* WHAT IS BEING ASKED *
Filter the material below down to the lines with the word "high" and give those lines.

(Beginning of RECORDS FOR THIS EXERCISE)

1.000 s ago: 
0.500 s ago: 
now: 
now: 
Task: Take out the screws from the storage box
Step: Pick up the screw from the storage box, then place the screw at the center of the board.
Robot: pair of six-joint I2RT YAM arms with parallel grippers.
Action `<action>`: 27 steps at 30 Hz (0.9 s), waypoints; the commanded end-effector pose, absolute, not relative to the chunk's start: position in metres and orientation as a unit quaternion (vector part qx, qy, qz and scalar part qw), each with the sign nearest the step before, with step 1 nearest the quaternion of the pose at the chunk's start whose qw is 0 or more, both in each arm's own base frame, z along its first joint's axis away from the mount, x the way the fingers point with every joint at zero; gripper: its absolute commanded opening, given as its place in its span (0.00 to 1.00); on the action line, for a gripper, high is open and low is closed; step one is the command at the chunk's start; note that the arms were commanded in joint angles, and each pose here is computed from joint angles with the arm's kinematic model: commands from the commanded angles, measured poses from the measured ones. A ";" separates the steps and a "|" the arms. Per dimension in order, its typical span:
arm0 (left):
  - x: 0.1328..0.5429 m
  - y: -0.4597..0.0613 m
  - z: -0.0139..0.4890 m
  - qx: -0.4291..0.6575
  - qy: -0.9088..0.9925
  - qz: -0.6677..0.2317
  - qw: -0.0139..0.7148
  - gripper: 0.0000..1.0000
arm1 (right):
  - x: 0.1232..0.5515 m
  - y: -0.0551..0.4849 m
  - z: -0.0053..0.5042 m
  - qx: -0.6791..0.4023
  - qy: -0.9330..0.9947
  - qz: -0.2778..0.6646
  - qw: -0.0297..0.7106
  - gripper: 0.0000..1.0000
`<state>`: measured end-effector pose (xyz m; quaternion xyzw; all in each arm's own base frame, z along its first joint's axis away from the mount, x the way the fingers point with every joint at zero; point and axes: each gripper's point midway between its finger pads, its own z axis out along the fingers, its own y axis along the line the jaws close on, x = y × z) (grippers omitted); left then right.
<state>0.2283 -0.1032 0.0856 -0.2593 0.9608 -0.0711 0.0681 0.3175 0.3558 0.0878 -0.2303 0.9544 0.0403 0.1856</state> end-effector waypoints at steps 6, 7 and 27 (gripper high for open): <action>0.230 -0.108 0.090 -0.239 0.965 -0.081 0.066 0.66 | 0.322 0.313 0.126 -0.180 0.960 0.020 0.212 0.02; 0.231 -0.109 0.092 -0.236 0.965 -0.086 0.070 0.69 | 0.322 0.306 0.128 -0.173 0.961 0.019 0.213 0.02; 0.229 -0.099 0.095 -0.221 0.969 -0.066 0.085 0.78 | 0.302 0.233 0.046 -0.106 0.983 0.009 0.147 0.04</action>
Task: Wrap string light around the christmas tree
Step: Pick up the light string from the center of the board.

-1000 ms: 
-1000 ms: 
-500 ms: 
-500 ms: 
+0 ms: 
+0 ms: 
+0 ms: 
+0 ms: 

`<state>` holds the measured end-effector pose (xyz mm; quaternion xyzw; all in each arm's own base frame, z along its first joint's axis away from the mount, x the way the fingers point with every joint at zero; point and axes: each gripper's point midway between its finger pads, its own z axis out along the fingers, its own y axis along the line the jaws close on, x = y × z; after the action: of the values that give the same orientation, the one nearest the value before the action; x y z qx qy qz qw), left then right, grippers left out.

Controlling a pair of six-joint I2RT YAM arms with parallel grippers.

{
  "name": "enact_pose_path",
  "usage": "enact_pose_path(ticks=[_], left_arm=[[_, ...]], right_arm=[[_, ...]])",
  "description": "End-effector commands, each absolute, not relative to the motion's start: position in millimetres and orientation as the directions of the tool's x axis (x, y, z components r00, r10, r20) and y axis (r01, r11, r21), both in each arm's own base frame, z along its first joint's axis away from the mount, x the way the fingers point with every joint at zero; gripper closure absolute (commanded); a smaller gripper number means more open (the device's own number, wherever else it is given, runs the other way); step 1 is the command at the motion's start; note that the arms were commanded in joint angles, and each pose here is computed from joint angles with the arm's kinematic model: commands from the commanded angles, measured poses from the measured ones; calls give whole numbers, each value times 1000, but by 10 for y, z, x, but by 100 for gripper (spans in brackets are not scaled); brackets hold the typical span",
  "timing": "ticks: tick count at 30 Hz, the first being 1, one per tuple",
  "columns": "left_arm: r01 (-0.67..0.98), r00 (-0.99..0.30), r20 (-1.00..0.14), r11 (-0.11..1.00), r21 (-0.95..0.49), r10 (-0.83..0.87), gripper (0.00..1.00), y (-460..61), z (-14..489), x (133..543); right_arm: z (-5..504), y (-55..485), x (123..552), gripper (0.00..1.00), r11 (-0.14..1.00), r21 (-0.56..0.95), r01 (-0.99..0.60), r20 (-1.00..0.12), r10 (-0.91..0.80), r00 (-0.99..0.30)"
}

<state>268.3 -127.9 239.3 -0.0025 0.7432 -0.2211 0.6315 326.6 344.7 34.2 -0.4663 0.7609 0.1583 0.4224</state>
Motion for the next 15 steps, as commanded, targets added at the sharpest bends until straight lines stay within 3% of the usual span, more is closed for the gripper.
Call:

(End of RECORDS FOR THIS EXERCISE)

* ANSWER TO THIS TASK *
Action `<action>`: 27 steps at 30 Hz (0.9 s), waypoints; the commanded end-effector pose, absolute, not relative to the chunk's start: position in metres and orientation as a unit quaternion (vector part qx, qy, qz and scalar part qw), each with the sign nearest the step before, with step 1 nearest the quaternion of the pose at the chunk's start whose qw is 0 or more, both in each arm's own base frame, z along its first joint's axis away from the mount, x the way the fingers point with every joint at zero; gripper: its absolute commanded opening, given as its place in its span (0.00 to 1.00); on the action line, for a gripper, high is open and low is closed; step one is the command at the chunk's start; note that the arms were commanded in joint angles, and each pose here is computed from joint angles with the arm's kinematic model: commands from the commanded angles, measured poses from the measured ones. A ";" separates the steps and a "|" the arms. Per dimension in order, its typical span:
<state>0.2283 -0.1032 0.0856 -0.2593 0.9608 -0.0711 0.0681 0.3175 0.3558 0.0878 -0.2303 0.9544 0.0403 0.1856</state> end-effector waypoints at steps 6, 7 and 27 (gripper high for open): <action>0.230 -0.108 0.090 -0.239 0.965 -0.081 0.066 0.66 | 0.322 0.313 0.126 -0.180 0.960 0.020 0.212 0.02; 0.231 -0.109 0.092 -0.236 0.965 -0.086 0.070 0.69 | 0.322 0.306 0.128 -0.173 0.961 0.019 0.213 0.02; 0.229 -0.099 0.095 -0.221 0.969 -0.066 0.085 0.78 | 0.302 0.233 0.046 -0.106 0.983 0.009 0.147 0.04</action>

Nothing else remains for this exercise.